In September and October 1773, the company sent four shiploads of tea to Boston (one of which was destroyed by a storm en route), and one each to New York, Philadelphia, and Charleston. In all, nearly 300 tons of tea. Faster ships gave America the details of the Tea Act while the ships were on their way, and in Boston, particularly, the Sons of Liberty set out to terrorize the consignees in the way they had terrorized the stamp distributors. In New York, Philadelphia, and Charleston, tea consignees were forced to resign or to return the tea. But in Boston, Governor Hutchinson convinced the tea consignees not to back down. A show of resolution, you know.
Opposition centered around three issues:
- Taxation without representation.
- Independence of the judiciary and elected officials. The revenue to be derived from the tax was to be used to pay the salary of officials hitherto dependent upon the colonial legislatures, hence responsive to them.
- Official monopolies. Tea importers who had not been named as consignees by the East India Company were threatened with financial ruin. Also, if tea could be made subject to official monopoly, so in principle could other goods, leading to potential economic strangulation.
(A fourth, unacknowledged, concern was that the Tea Act, in making legally imported tea cheaper, threatened the interests of the smugglers of Dutch tea.)
So when the first of the tea ships, the Dartmouth, arrived in Boston Harbor in late November, Samuel Adams convened a mass meeting, attended by thousands, that passed a resolution urging the captain to send the ship back, and assigned twenty-five men to watch the ship and prevent the tea from being unloaded. But Governor Hutchinson refused to grant permission for the Dartmouth to leave without paying the duty. Two more tea ships arrived in Boston Harbor, and sat there too.

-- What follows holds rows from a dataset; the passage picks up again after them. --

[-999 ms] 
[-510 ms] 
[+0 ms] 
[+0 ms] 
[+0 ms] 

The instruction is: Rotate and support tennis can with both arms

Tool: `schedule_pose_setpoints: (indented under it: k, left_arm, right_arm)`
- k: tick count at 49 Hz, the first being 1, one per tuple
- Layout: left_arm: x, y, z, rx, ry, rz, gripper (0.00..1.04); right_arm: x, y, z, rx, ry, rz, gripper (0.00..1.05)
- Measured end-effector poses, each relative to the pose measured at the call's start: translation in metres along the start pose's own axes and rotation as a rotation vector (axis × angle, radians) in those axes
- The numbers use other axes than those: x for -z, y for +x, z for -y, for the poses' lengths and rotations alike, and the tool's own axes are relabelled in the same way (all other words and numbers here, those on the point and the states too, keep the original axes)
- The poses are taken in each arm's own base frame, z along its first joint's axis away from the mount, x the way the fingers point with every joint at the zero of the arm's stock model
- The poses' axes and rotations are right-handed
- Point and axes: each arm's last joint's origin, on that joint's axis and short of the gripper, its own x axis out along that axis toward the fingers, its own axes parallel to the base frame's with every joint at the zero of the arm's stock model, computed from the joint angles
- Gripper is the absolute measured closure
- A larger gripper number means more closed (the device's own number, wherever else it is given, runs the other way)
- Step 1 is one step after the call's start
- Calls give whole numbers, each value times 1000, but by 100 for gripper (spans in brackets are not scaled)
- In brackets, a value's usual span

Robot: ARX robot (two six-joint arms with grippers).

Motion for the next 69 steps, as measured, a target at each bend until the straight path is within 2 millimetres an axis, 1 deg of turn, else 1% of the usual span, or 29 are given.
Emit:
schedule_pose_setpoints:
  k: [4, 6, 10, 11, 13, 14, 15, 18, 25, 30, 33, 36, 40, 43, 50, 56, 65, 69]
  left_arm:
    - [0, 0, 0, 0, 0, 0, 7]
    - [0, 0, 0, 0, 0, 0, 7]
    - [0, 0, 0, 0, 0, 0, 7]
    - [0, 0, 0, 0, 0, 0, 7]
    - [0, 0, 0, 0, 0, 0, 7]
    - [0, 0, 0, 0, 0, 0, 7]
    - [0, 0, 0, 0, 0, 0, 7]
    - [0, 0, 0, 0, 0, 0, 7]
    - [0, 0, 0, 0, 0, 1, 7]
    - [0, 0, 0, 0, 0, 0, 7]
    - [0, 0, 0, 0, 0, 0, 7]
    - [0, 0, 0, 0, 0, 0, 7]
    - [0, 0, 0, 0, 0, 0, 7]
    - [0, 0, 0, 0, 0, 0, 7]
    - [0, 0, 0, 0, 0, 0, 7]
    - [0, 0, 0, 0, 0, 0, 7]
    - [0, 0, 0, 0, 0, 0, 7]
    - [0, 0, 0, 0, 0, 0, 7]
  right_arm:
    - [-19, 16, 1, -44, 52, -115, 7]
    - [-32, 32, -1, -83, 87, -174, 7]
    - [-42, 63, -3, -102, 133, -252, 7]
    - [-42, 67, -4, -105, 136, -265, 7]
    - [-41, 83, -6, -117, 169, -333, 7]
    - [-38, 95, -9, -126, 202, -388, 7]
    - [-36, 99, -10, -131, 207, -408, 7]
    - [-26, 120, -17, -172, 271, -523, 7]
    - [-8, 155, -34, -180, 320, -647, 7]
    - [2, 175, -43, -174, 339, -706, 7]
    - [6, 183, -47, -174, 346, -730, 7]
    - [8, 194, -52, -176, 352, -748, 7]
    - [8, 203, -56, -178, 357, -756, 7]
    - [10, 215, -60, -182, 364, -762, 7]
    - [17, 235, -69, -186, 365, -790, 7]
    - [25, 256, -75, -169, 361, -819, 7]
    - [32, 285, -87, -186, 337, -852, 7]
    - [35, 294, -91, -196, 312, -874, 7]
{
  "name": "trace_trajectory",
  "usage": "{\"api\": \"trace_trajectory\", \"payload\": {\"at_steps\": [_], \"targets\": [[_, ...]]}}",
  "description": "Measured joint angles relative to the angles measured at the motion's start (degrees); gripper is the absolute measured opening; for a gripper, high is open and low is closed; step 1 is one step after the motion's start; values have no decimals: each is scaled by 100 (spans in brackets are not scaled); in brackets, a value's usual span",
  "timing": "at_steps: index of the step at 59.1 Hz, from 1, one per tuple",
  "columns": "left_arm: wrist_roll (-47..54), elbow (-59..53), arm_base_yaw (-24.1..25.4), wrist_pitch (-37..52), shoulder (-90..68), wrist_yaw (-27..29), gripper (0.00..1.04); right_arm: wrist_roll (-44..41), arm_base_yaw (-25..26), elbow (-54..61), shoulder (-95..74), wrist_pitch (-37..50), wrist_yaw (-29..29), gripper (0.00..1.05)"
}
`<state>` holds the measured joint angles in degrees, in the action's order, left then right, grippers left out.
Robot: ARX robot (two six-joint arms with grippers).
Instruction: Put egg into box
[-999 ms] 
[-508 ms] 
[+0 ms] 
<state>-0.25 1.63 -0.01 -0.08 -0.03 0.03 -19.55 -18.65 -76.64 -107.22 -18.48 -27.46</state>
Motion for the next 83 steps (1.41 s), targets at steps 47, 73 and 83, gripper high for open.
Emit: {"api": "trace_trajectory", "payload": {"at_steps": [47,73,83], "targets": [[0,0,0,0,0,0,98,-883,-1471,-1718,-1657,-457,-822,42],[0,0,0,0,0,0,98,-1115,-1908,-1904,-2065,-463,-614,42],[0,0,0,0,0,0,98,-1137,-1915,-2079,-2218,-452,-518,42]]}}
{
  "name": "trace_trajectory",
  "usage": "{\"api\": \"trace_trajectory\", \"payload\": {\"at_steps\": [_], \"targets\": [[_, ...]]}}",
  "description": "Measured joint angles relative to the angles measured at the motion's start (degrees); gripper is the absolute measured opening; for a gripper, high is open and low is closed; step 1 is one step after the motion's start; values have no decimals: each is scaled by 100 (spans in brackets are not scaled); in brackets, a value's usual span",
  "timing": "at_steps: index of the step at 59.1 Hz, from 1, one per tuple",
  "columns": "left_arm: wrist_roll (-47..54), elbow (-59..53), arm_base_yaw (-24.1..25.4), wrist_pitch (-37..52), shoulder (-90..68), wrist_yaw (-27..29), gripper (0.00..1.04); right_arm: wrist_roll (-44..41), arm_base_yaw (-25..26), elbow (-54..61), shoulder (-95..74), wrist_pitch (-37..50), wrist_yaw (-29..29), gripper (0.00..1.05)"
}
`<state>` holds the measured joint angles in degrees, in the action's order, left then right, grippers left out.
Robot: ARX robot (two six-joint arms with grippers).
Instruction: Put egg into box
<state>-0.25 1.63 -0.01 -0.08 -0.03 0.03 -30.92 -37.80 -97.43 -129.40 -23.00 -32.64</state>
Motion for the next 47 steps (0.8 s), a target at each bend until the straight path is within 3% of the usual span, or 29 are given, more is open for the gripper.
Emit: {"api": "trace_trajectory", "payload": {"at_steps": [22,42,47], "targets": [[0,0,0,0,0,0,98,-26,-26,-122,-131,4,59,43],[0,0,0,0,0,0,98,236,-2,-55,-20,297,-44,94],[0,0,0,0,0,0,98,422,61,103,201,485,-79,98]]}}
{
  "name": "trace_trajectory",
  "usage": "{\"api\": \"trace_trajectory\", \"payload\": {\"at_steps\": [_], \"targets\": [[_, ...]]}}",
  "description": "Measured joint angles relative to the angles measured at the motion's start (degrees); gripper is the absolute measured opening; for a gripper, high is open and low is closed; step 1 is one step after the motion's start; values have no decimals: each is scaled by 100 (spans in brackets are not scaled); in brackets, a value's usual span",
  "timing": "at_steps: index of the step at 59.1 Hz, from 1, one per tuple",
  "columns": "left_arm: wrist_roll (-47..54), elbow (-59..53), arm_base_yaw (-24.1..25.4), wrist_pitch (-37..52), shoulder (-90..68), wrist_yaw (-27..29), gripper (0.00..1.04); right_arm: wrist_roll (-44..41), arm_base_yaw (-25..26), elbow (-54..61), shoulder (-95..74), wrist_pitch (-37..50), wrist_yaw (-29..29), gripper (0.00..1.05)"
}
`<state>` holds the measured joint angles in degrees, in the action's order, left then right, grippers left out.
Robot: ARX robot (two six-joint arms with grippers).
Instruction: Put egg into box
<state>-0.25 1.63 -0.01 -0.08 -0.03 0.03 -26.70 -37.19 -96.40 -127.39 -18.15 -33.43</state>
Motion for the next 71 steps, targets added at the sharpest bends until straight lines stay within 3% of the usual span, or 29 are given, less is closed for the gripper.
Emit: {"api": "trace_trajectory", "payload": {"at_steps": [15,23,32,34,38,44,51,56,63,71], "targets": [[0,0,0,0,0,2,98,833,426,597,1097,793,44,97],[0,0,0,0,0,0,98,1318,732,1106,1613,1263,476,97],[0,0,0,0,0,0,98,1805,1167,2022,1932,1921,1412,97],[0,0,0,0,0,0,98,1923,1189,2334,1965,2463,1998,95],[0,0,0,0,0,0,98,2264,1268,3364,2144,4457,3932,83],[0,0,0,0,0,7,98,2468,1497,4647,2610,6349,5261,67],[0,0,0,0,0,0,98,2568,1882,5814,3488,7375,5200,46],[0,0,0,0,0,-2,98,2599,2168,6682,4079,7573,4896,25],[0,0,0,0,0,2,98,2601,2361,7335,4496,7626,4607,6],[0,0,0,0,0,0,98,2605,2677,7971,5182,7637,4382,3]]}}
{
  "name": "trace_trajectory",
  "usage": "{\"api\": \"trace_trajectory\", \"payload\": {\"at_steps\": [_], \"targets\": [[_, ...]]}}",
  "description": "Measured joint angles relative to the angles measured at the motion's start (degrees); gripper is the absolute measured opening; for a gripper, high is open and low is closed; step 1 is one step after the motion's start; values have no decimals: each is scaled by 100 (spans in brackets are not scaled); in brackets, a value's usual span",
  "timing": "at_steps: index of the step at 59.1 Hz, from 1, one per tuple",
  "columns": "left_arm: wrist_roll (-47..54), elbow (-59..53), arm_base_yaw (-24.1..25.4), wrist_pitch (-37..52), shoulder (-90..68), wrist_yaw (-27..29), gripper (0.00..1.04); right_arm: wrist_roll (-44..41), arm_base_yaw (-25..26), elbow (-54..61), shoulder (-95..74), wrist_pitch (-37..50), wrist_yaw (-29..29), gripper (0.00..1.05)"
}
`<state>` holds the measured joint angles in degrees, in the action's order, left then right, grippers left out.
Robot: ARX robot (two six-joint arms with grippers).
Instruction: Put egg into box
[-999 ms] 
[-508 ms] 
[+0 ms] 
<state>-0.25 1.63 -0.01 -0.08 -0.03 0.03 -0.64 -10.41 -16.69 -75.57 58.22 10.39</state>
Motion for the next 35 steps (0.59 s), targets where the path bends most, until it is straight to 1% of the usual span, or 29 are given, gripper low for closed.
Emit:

British law allowed customs officials to confiscate the cargo of any ship that did not pay duties within twenty days of arrival. On December 16—the deadline for the Dartmouth — Hutchinson again refused to let the ship leave. In response – and it can hardly have been spontaneous, unless some of the men were in the habit of bringing along costumes designed to disguise themselves as Mohawk Indians – a group of men boarded all three ships, and flavored the waters of Boston Harbor with the contents of 342 chests of tea. As usual, nobody saw anything or heard anything or recognized any of the perpetrators.
(Four American merchants offered to pay for the losses, but Lord North turned them down. He thought it important to take a stand.)
The tea party discredited and alienated America’s friends in Britain, at least for the time, and there was little opposition when the government closed the port of Boston. The other American colonies took note, concluded that while today it was Massachusetts, tomorrow it could well be them, and mentally took the next step toward joint action. The fuse had reached the powder keg.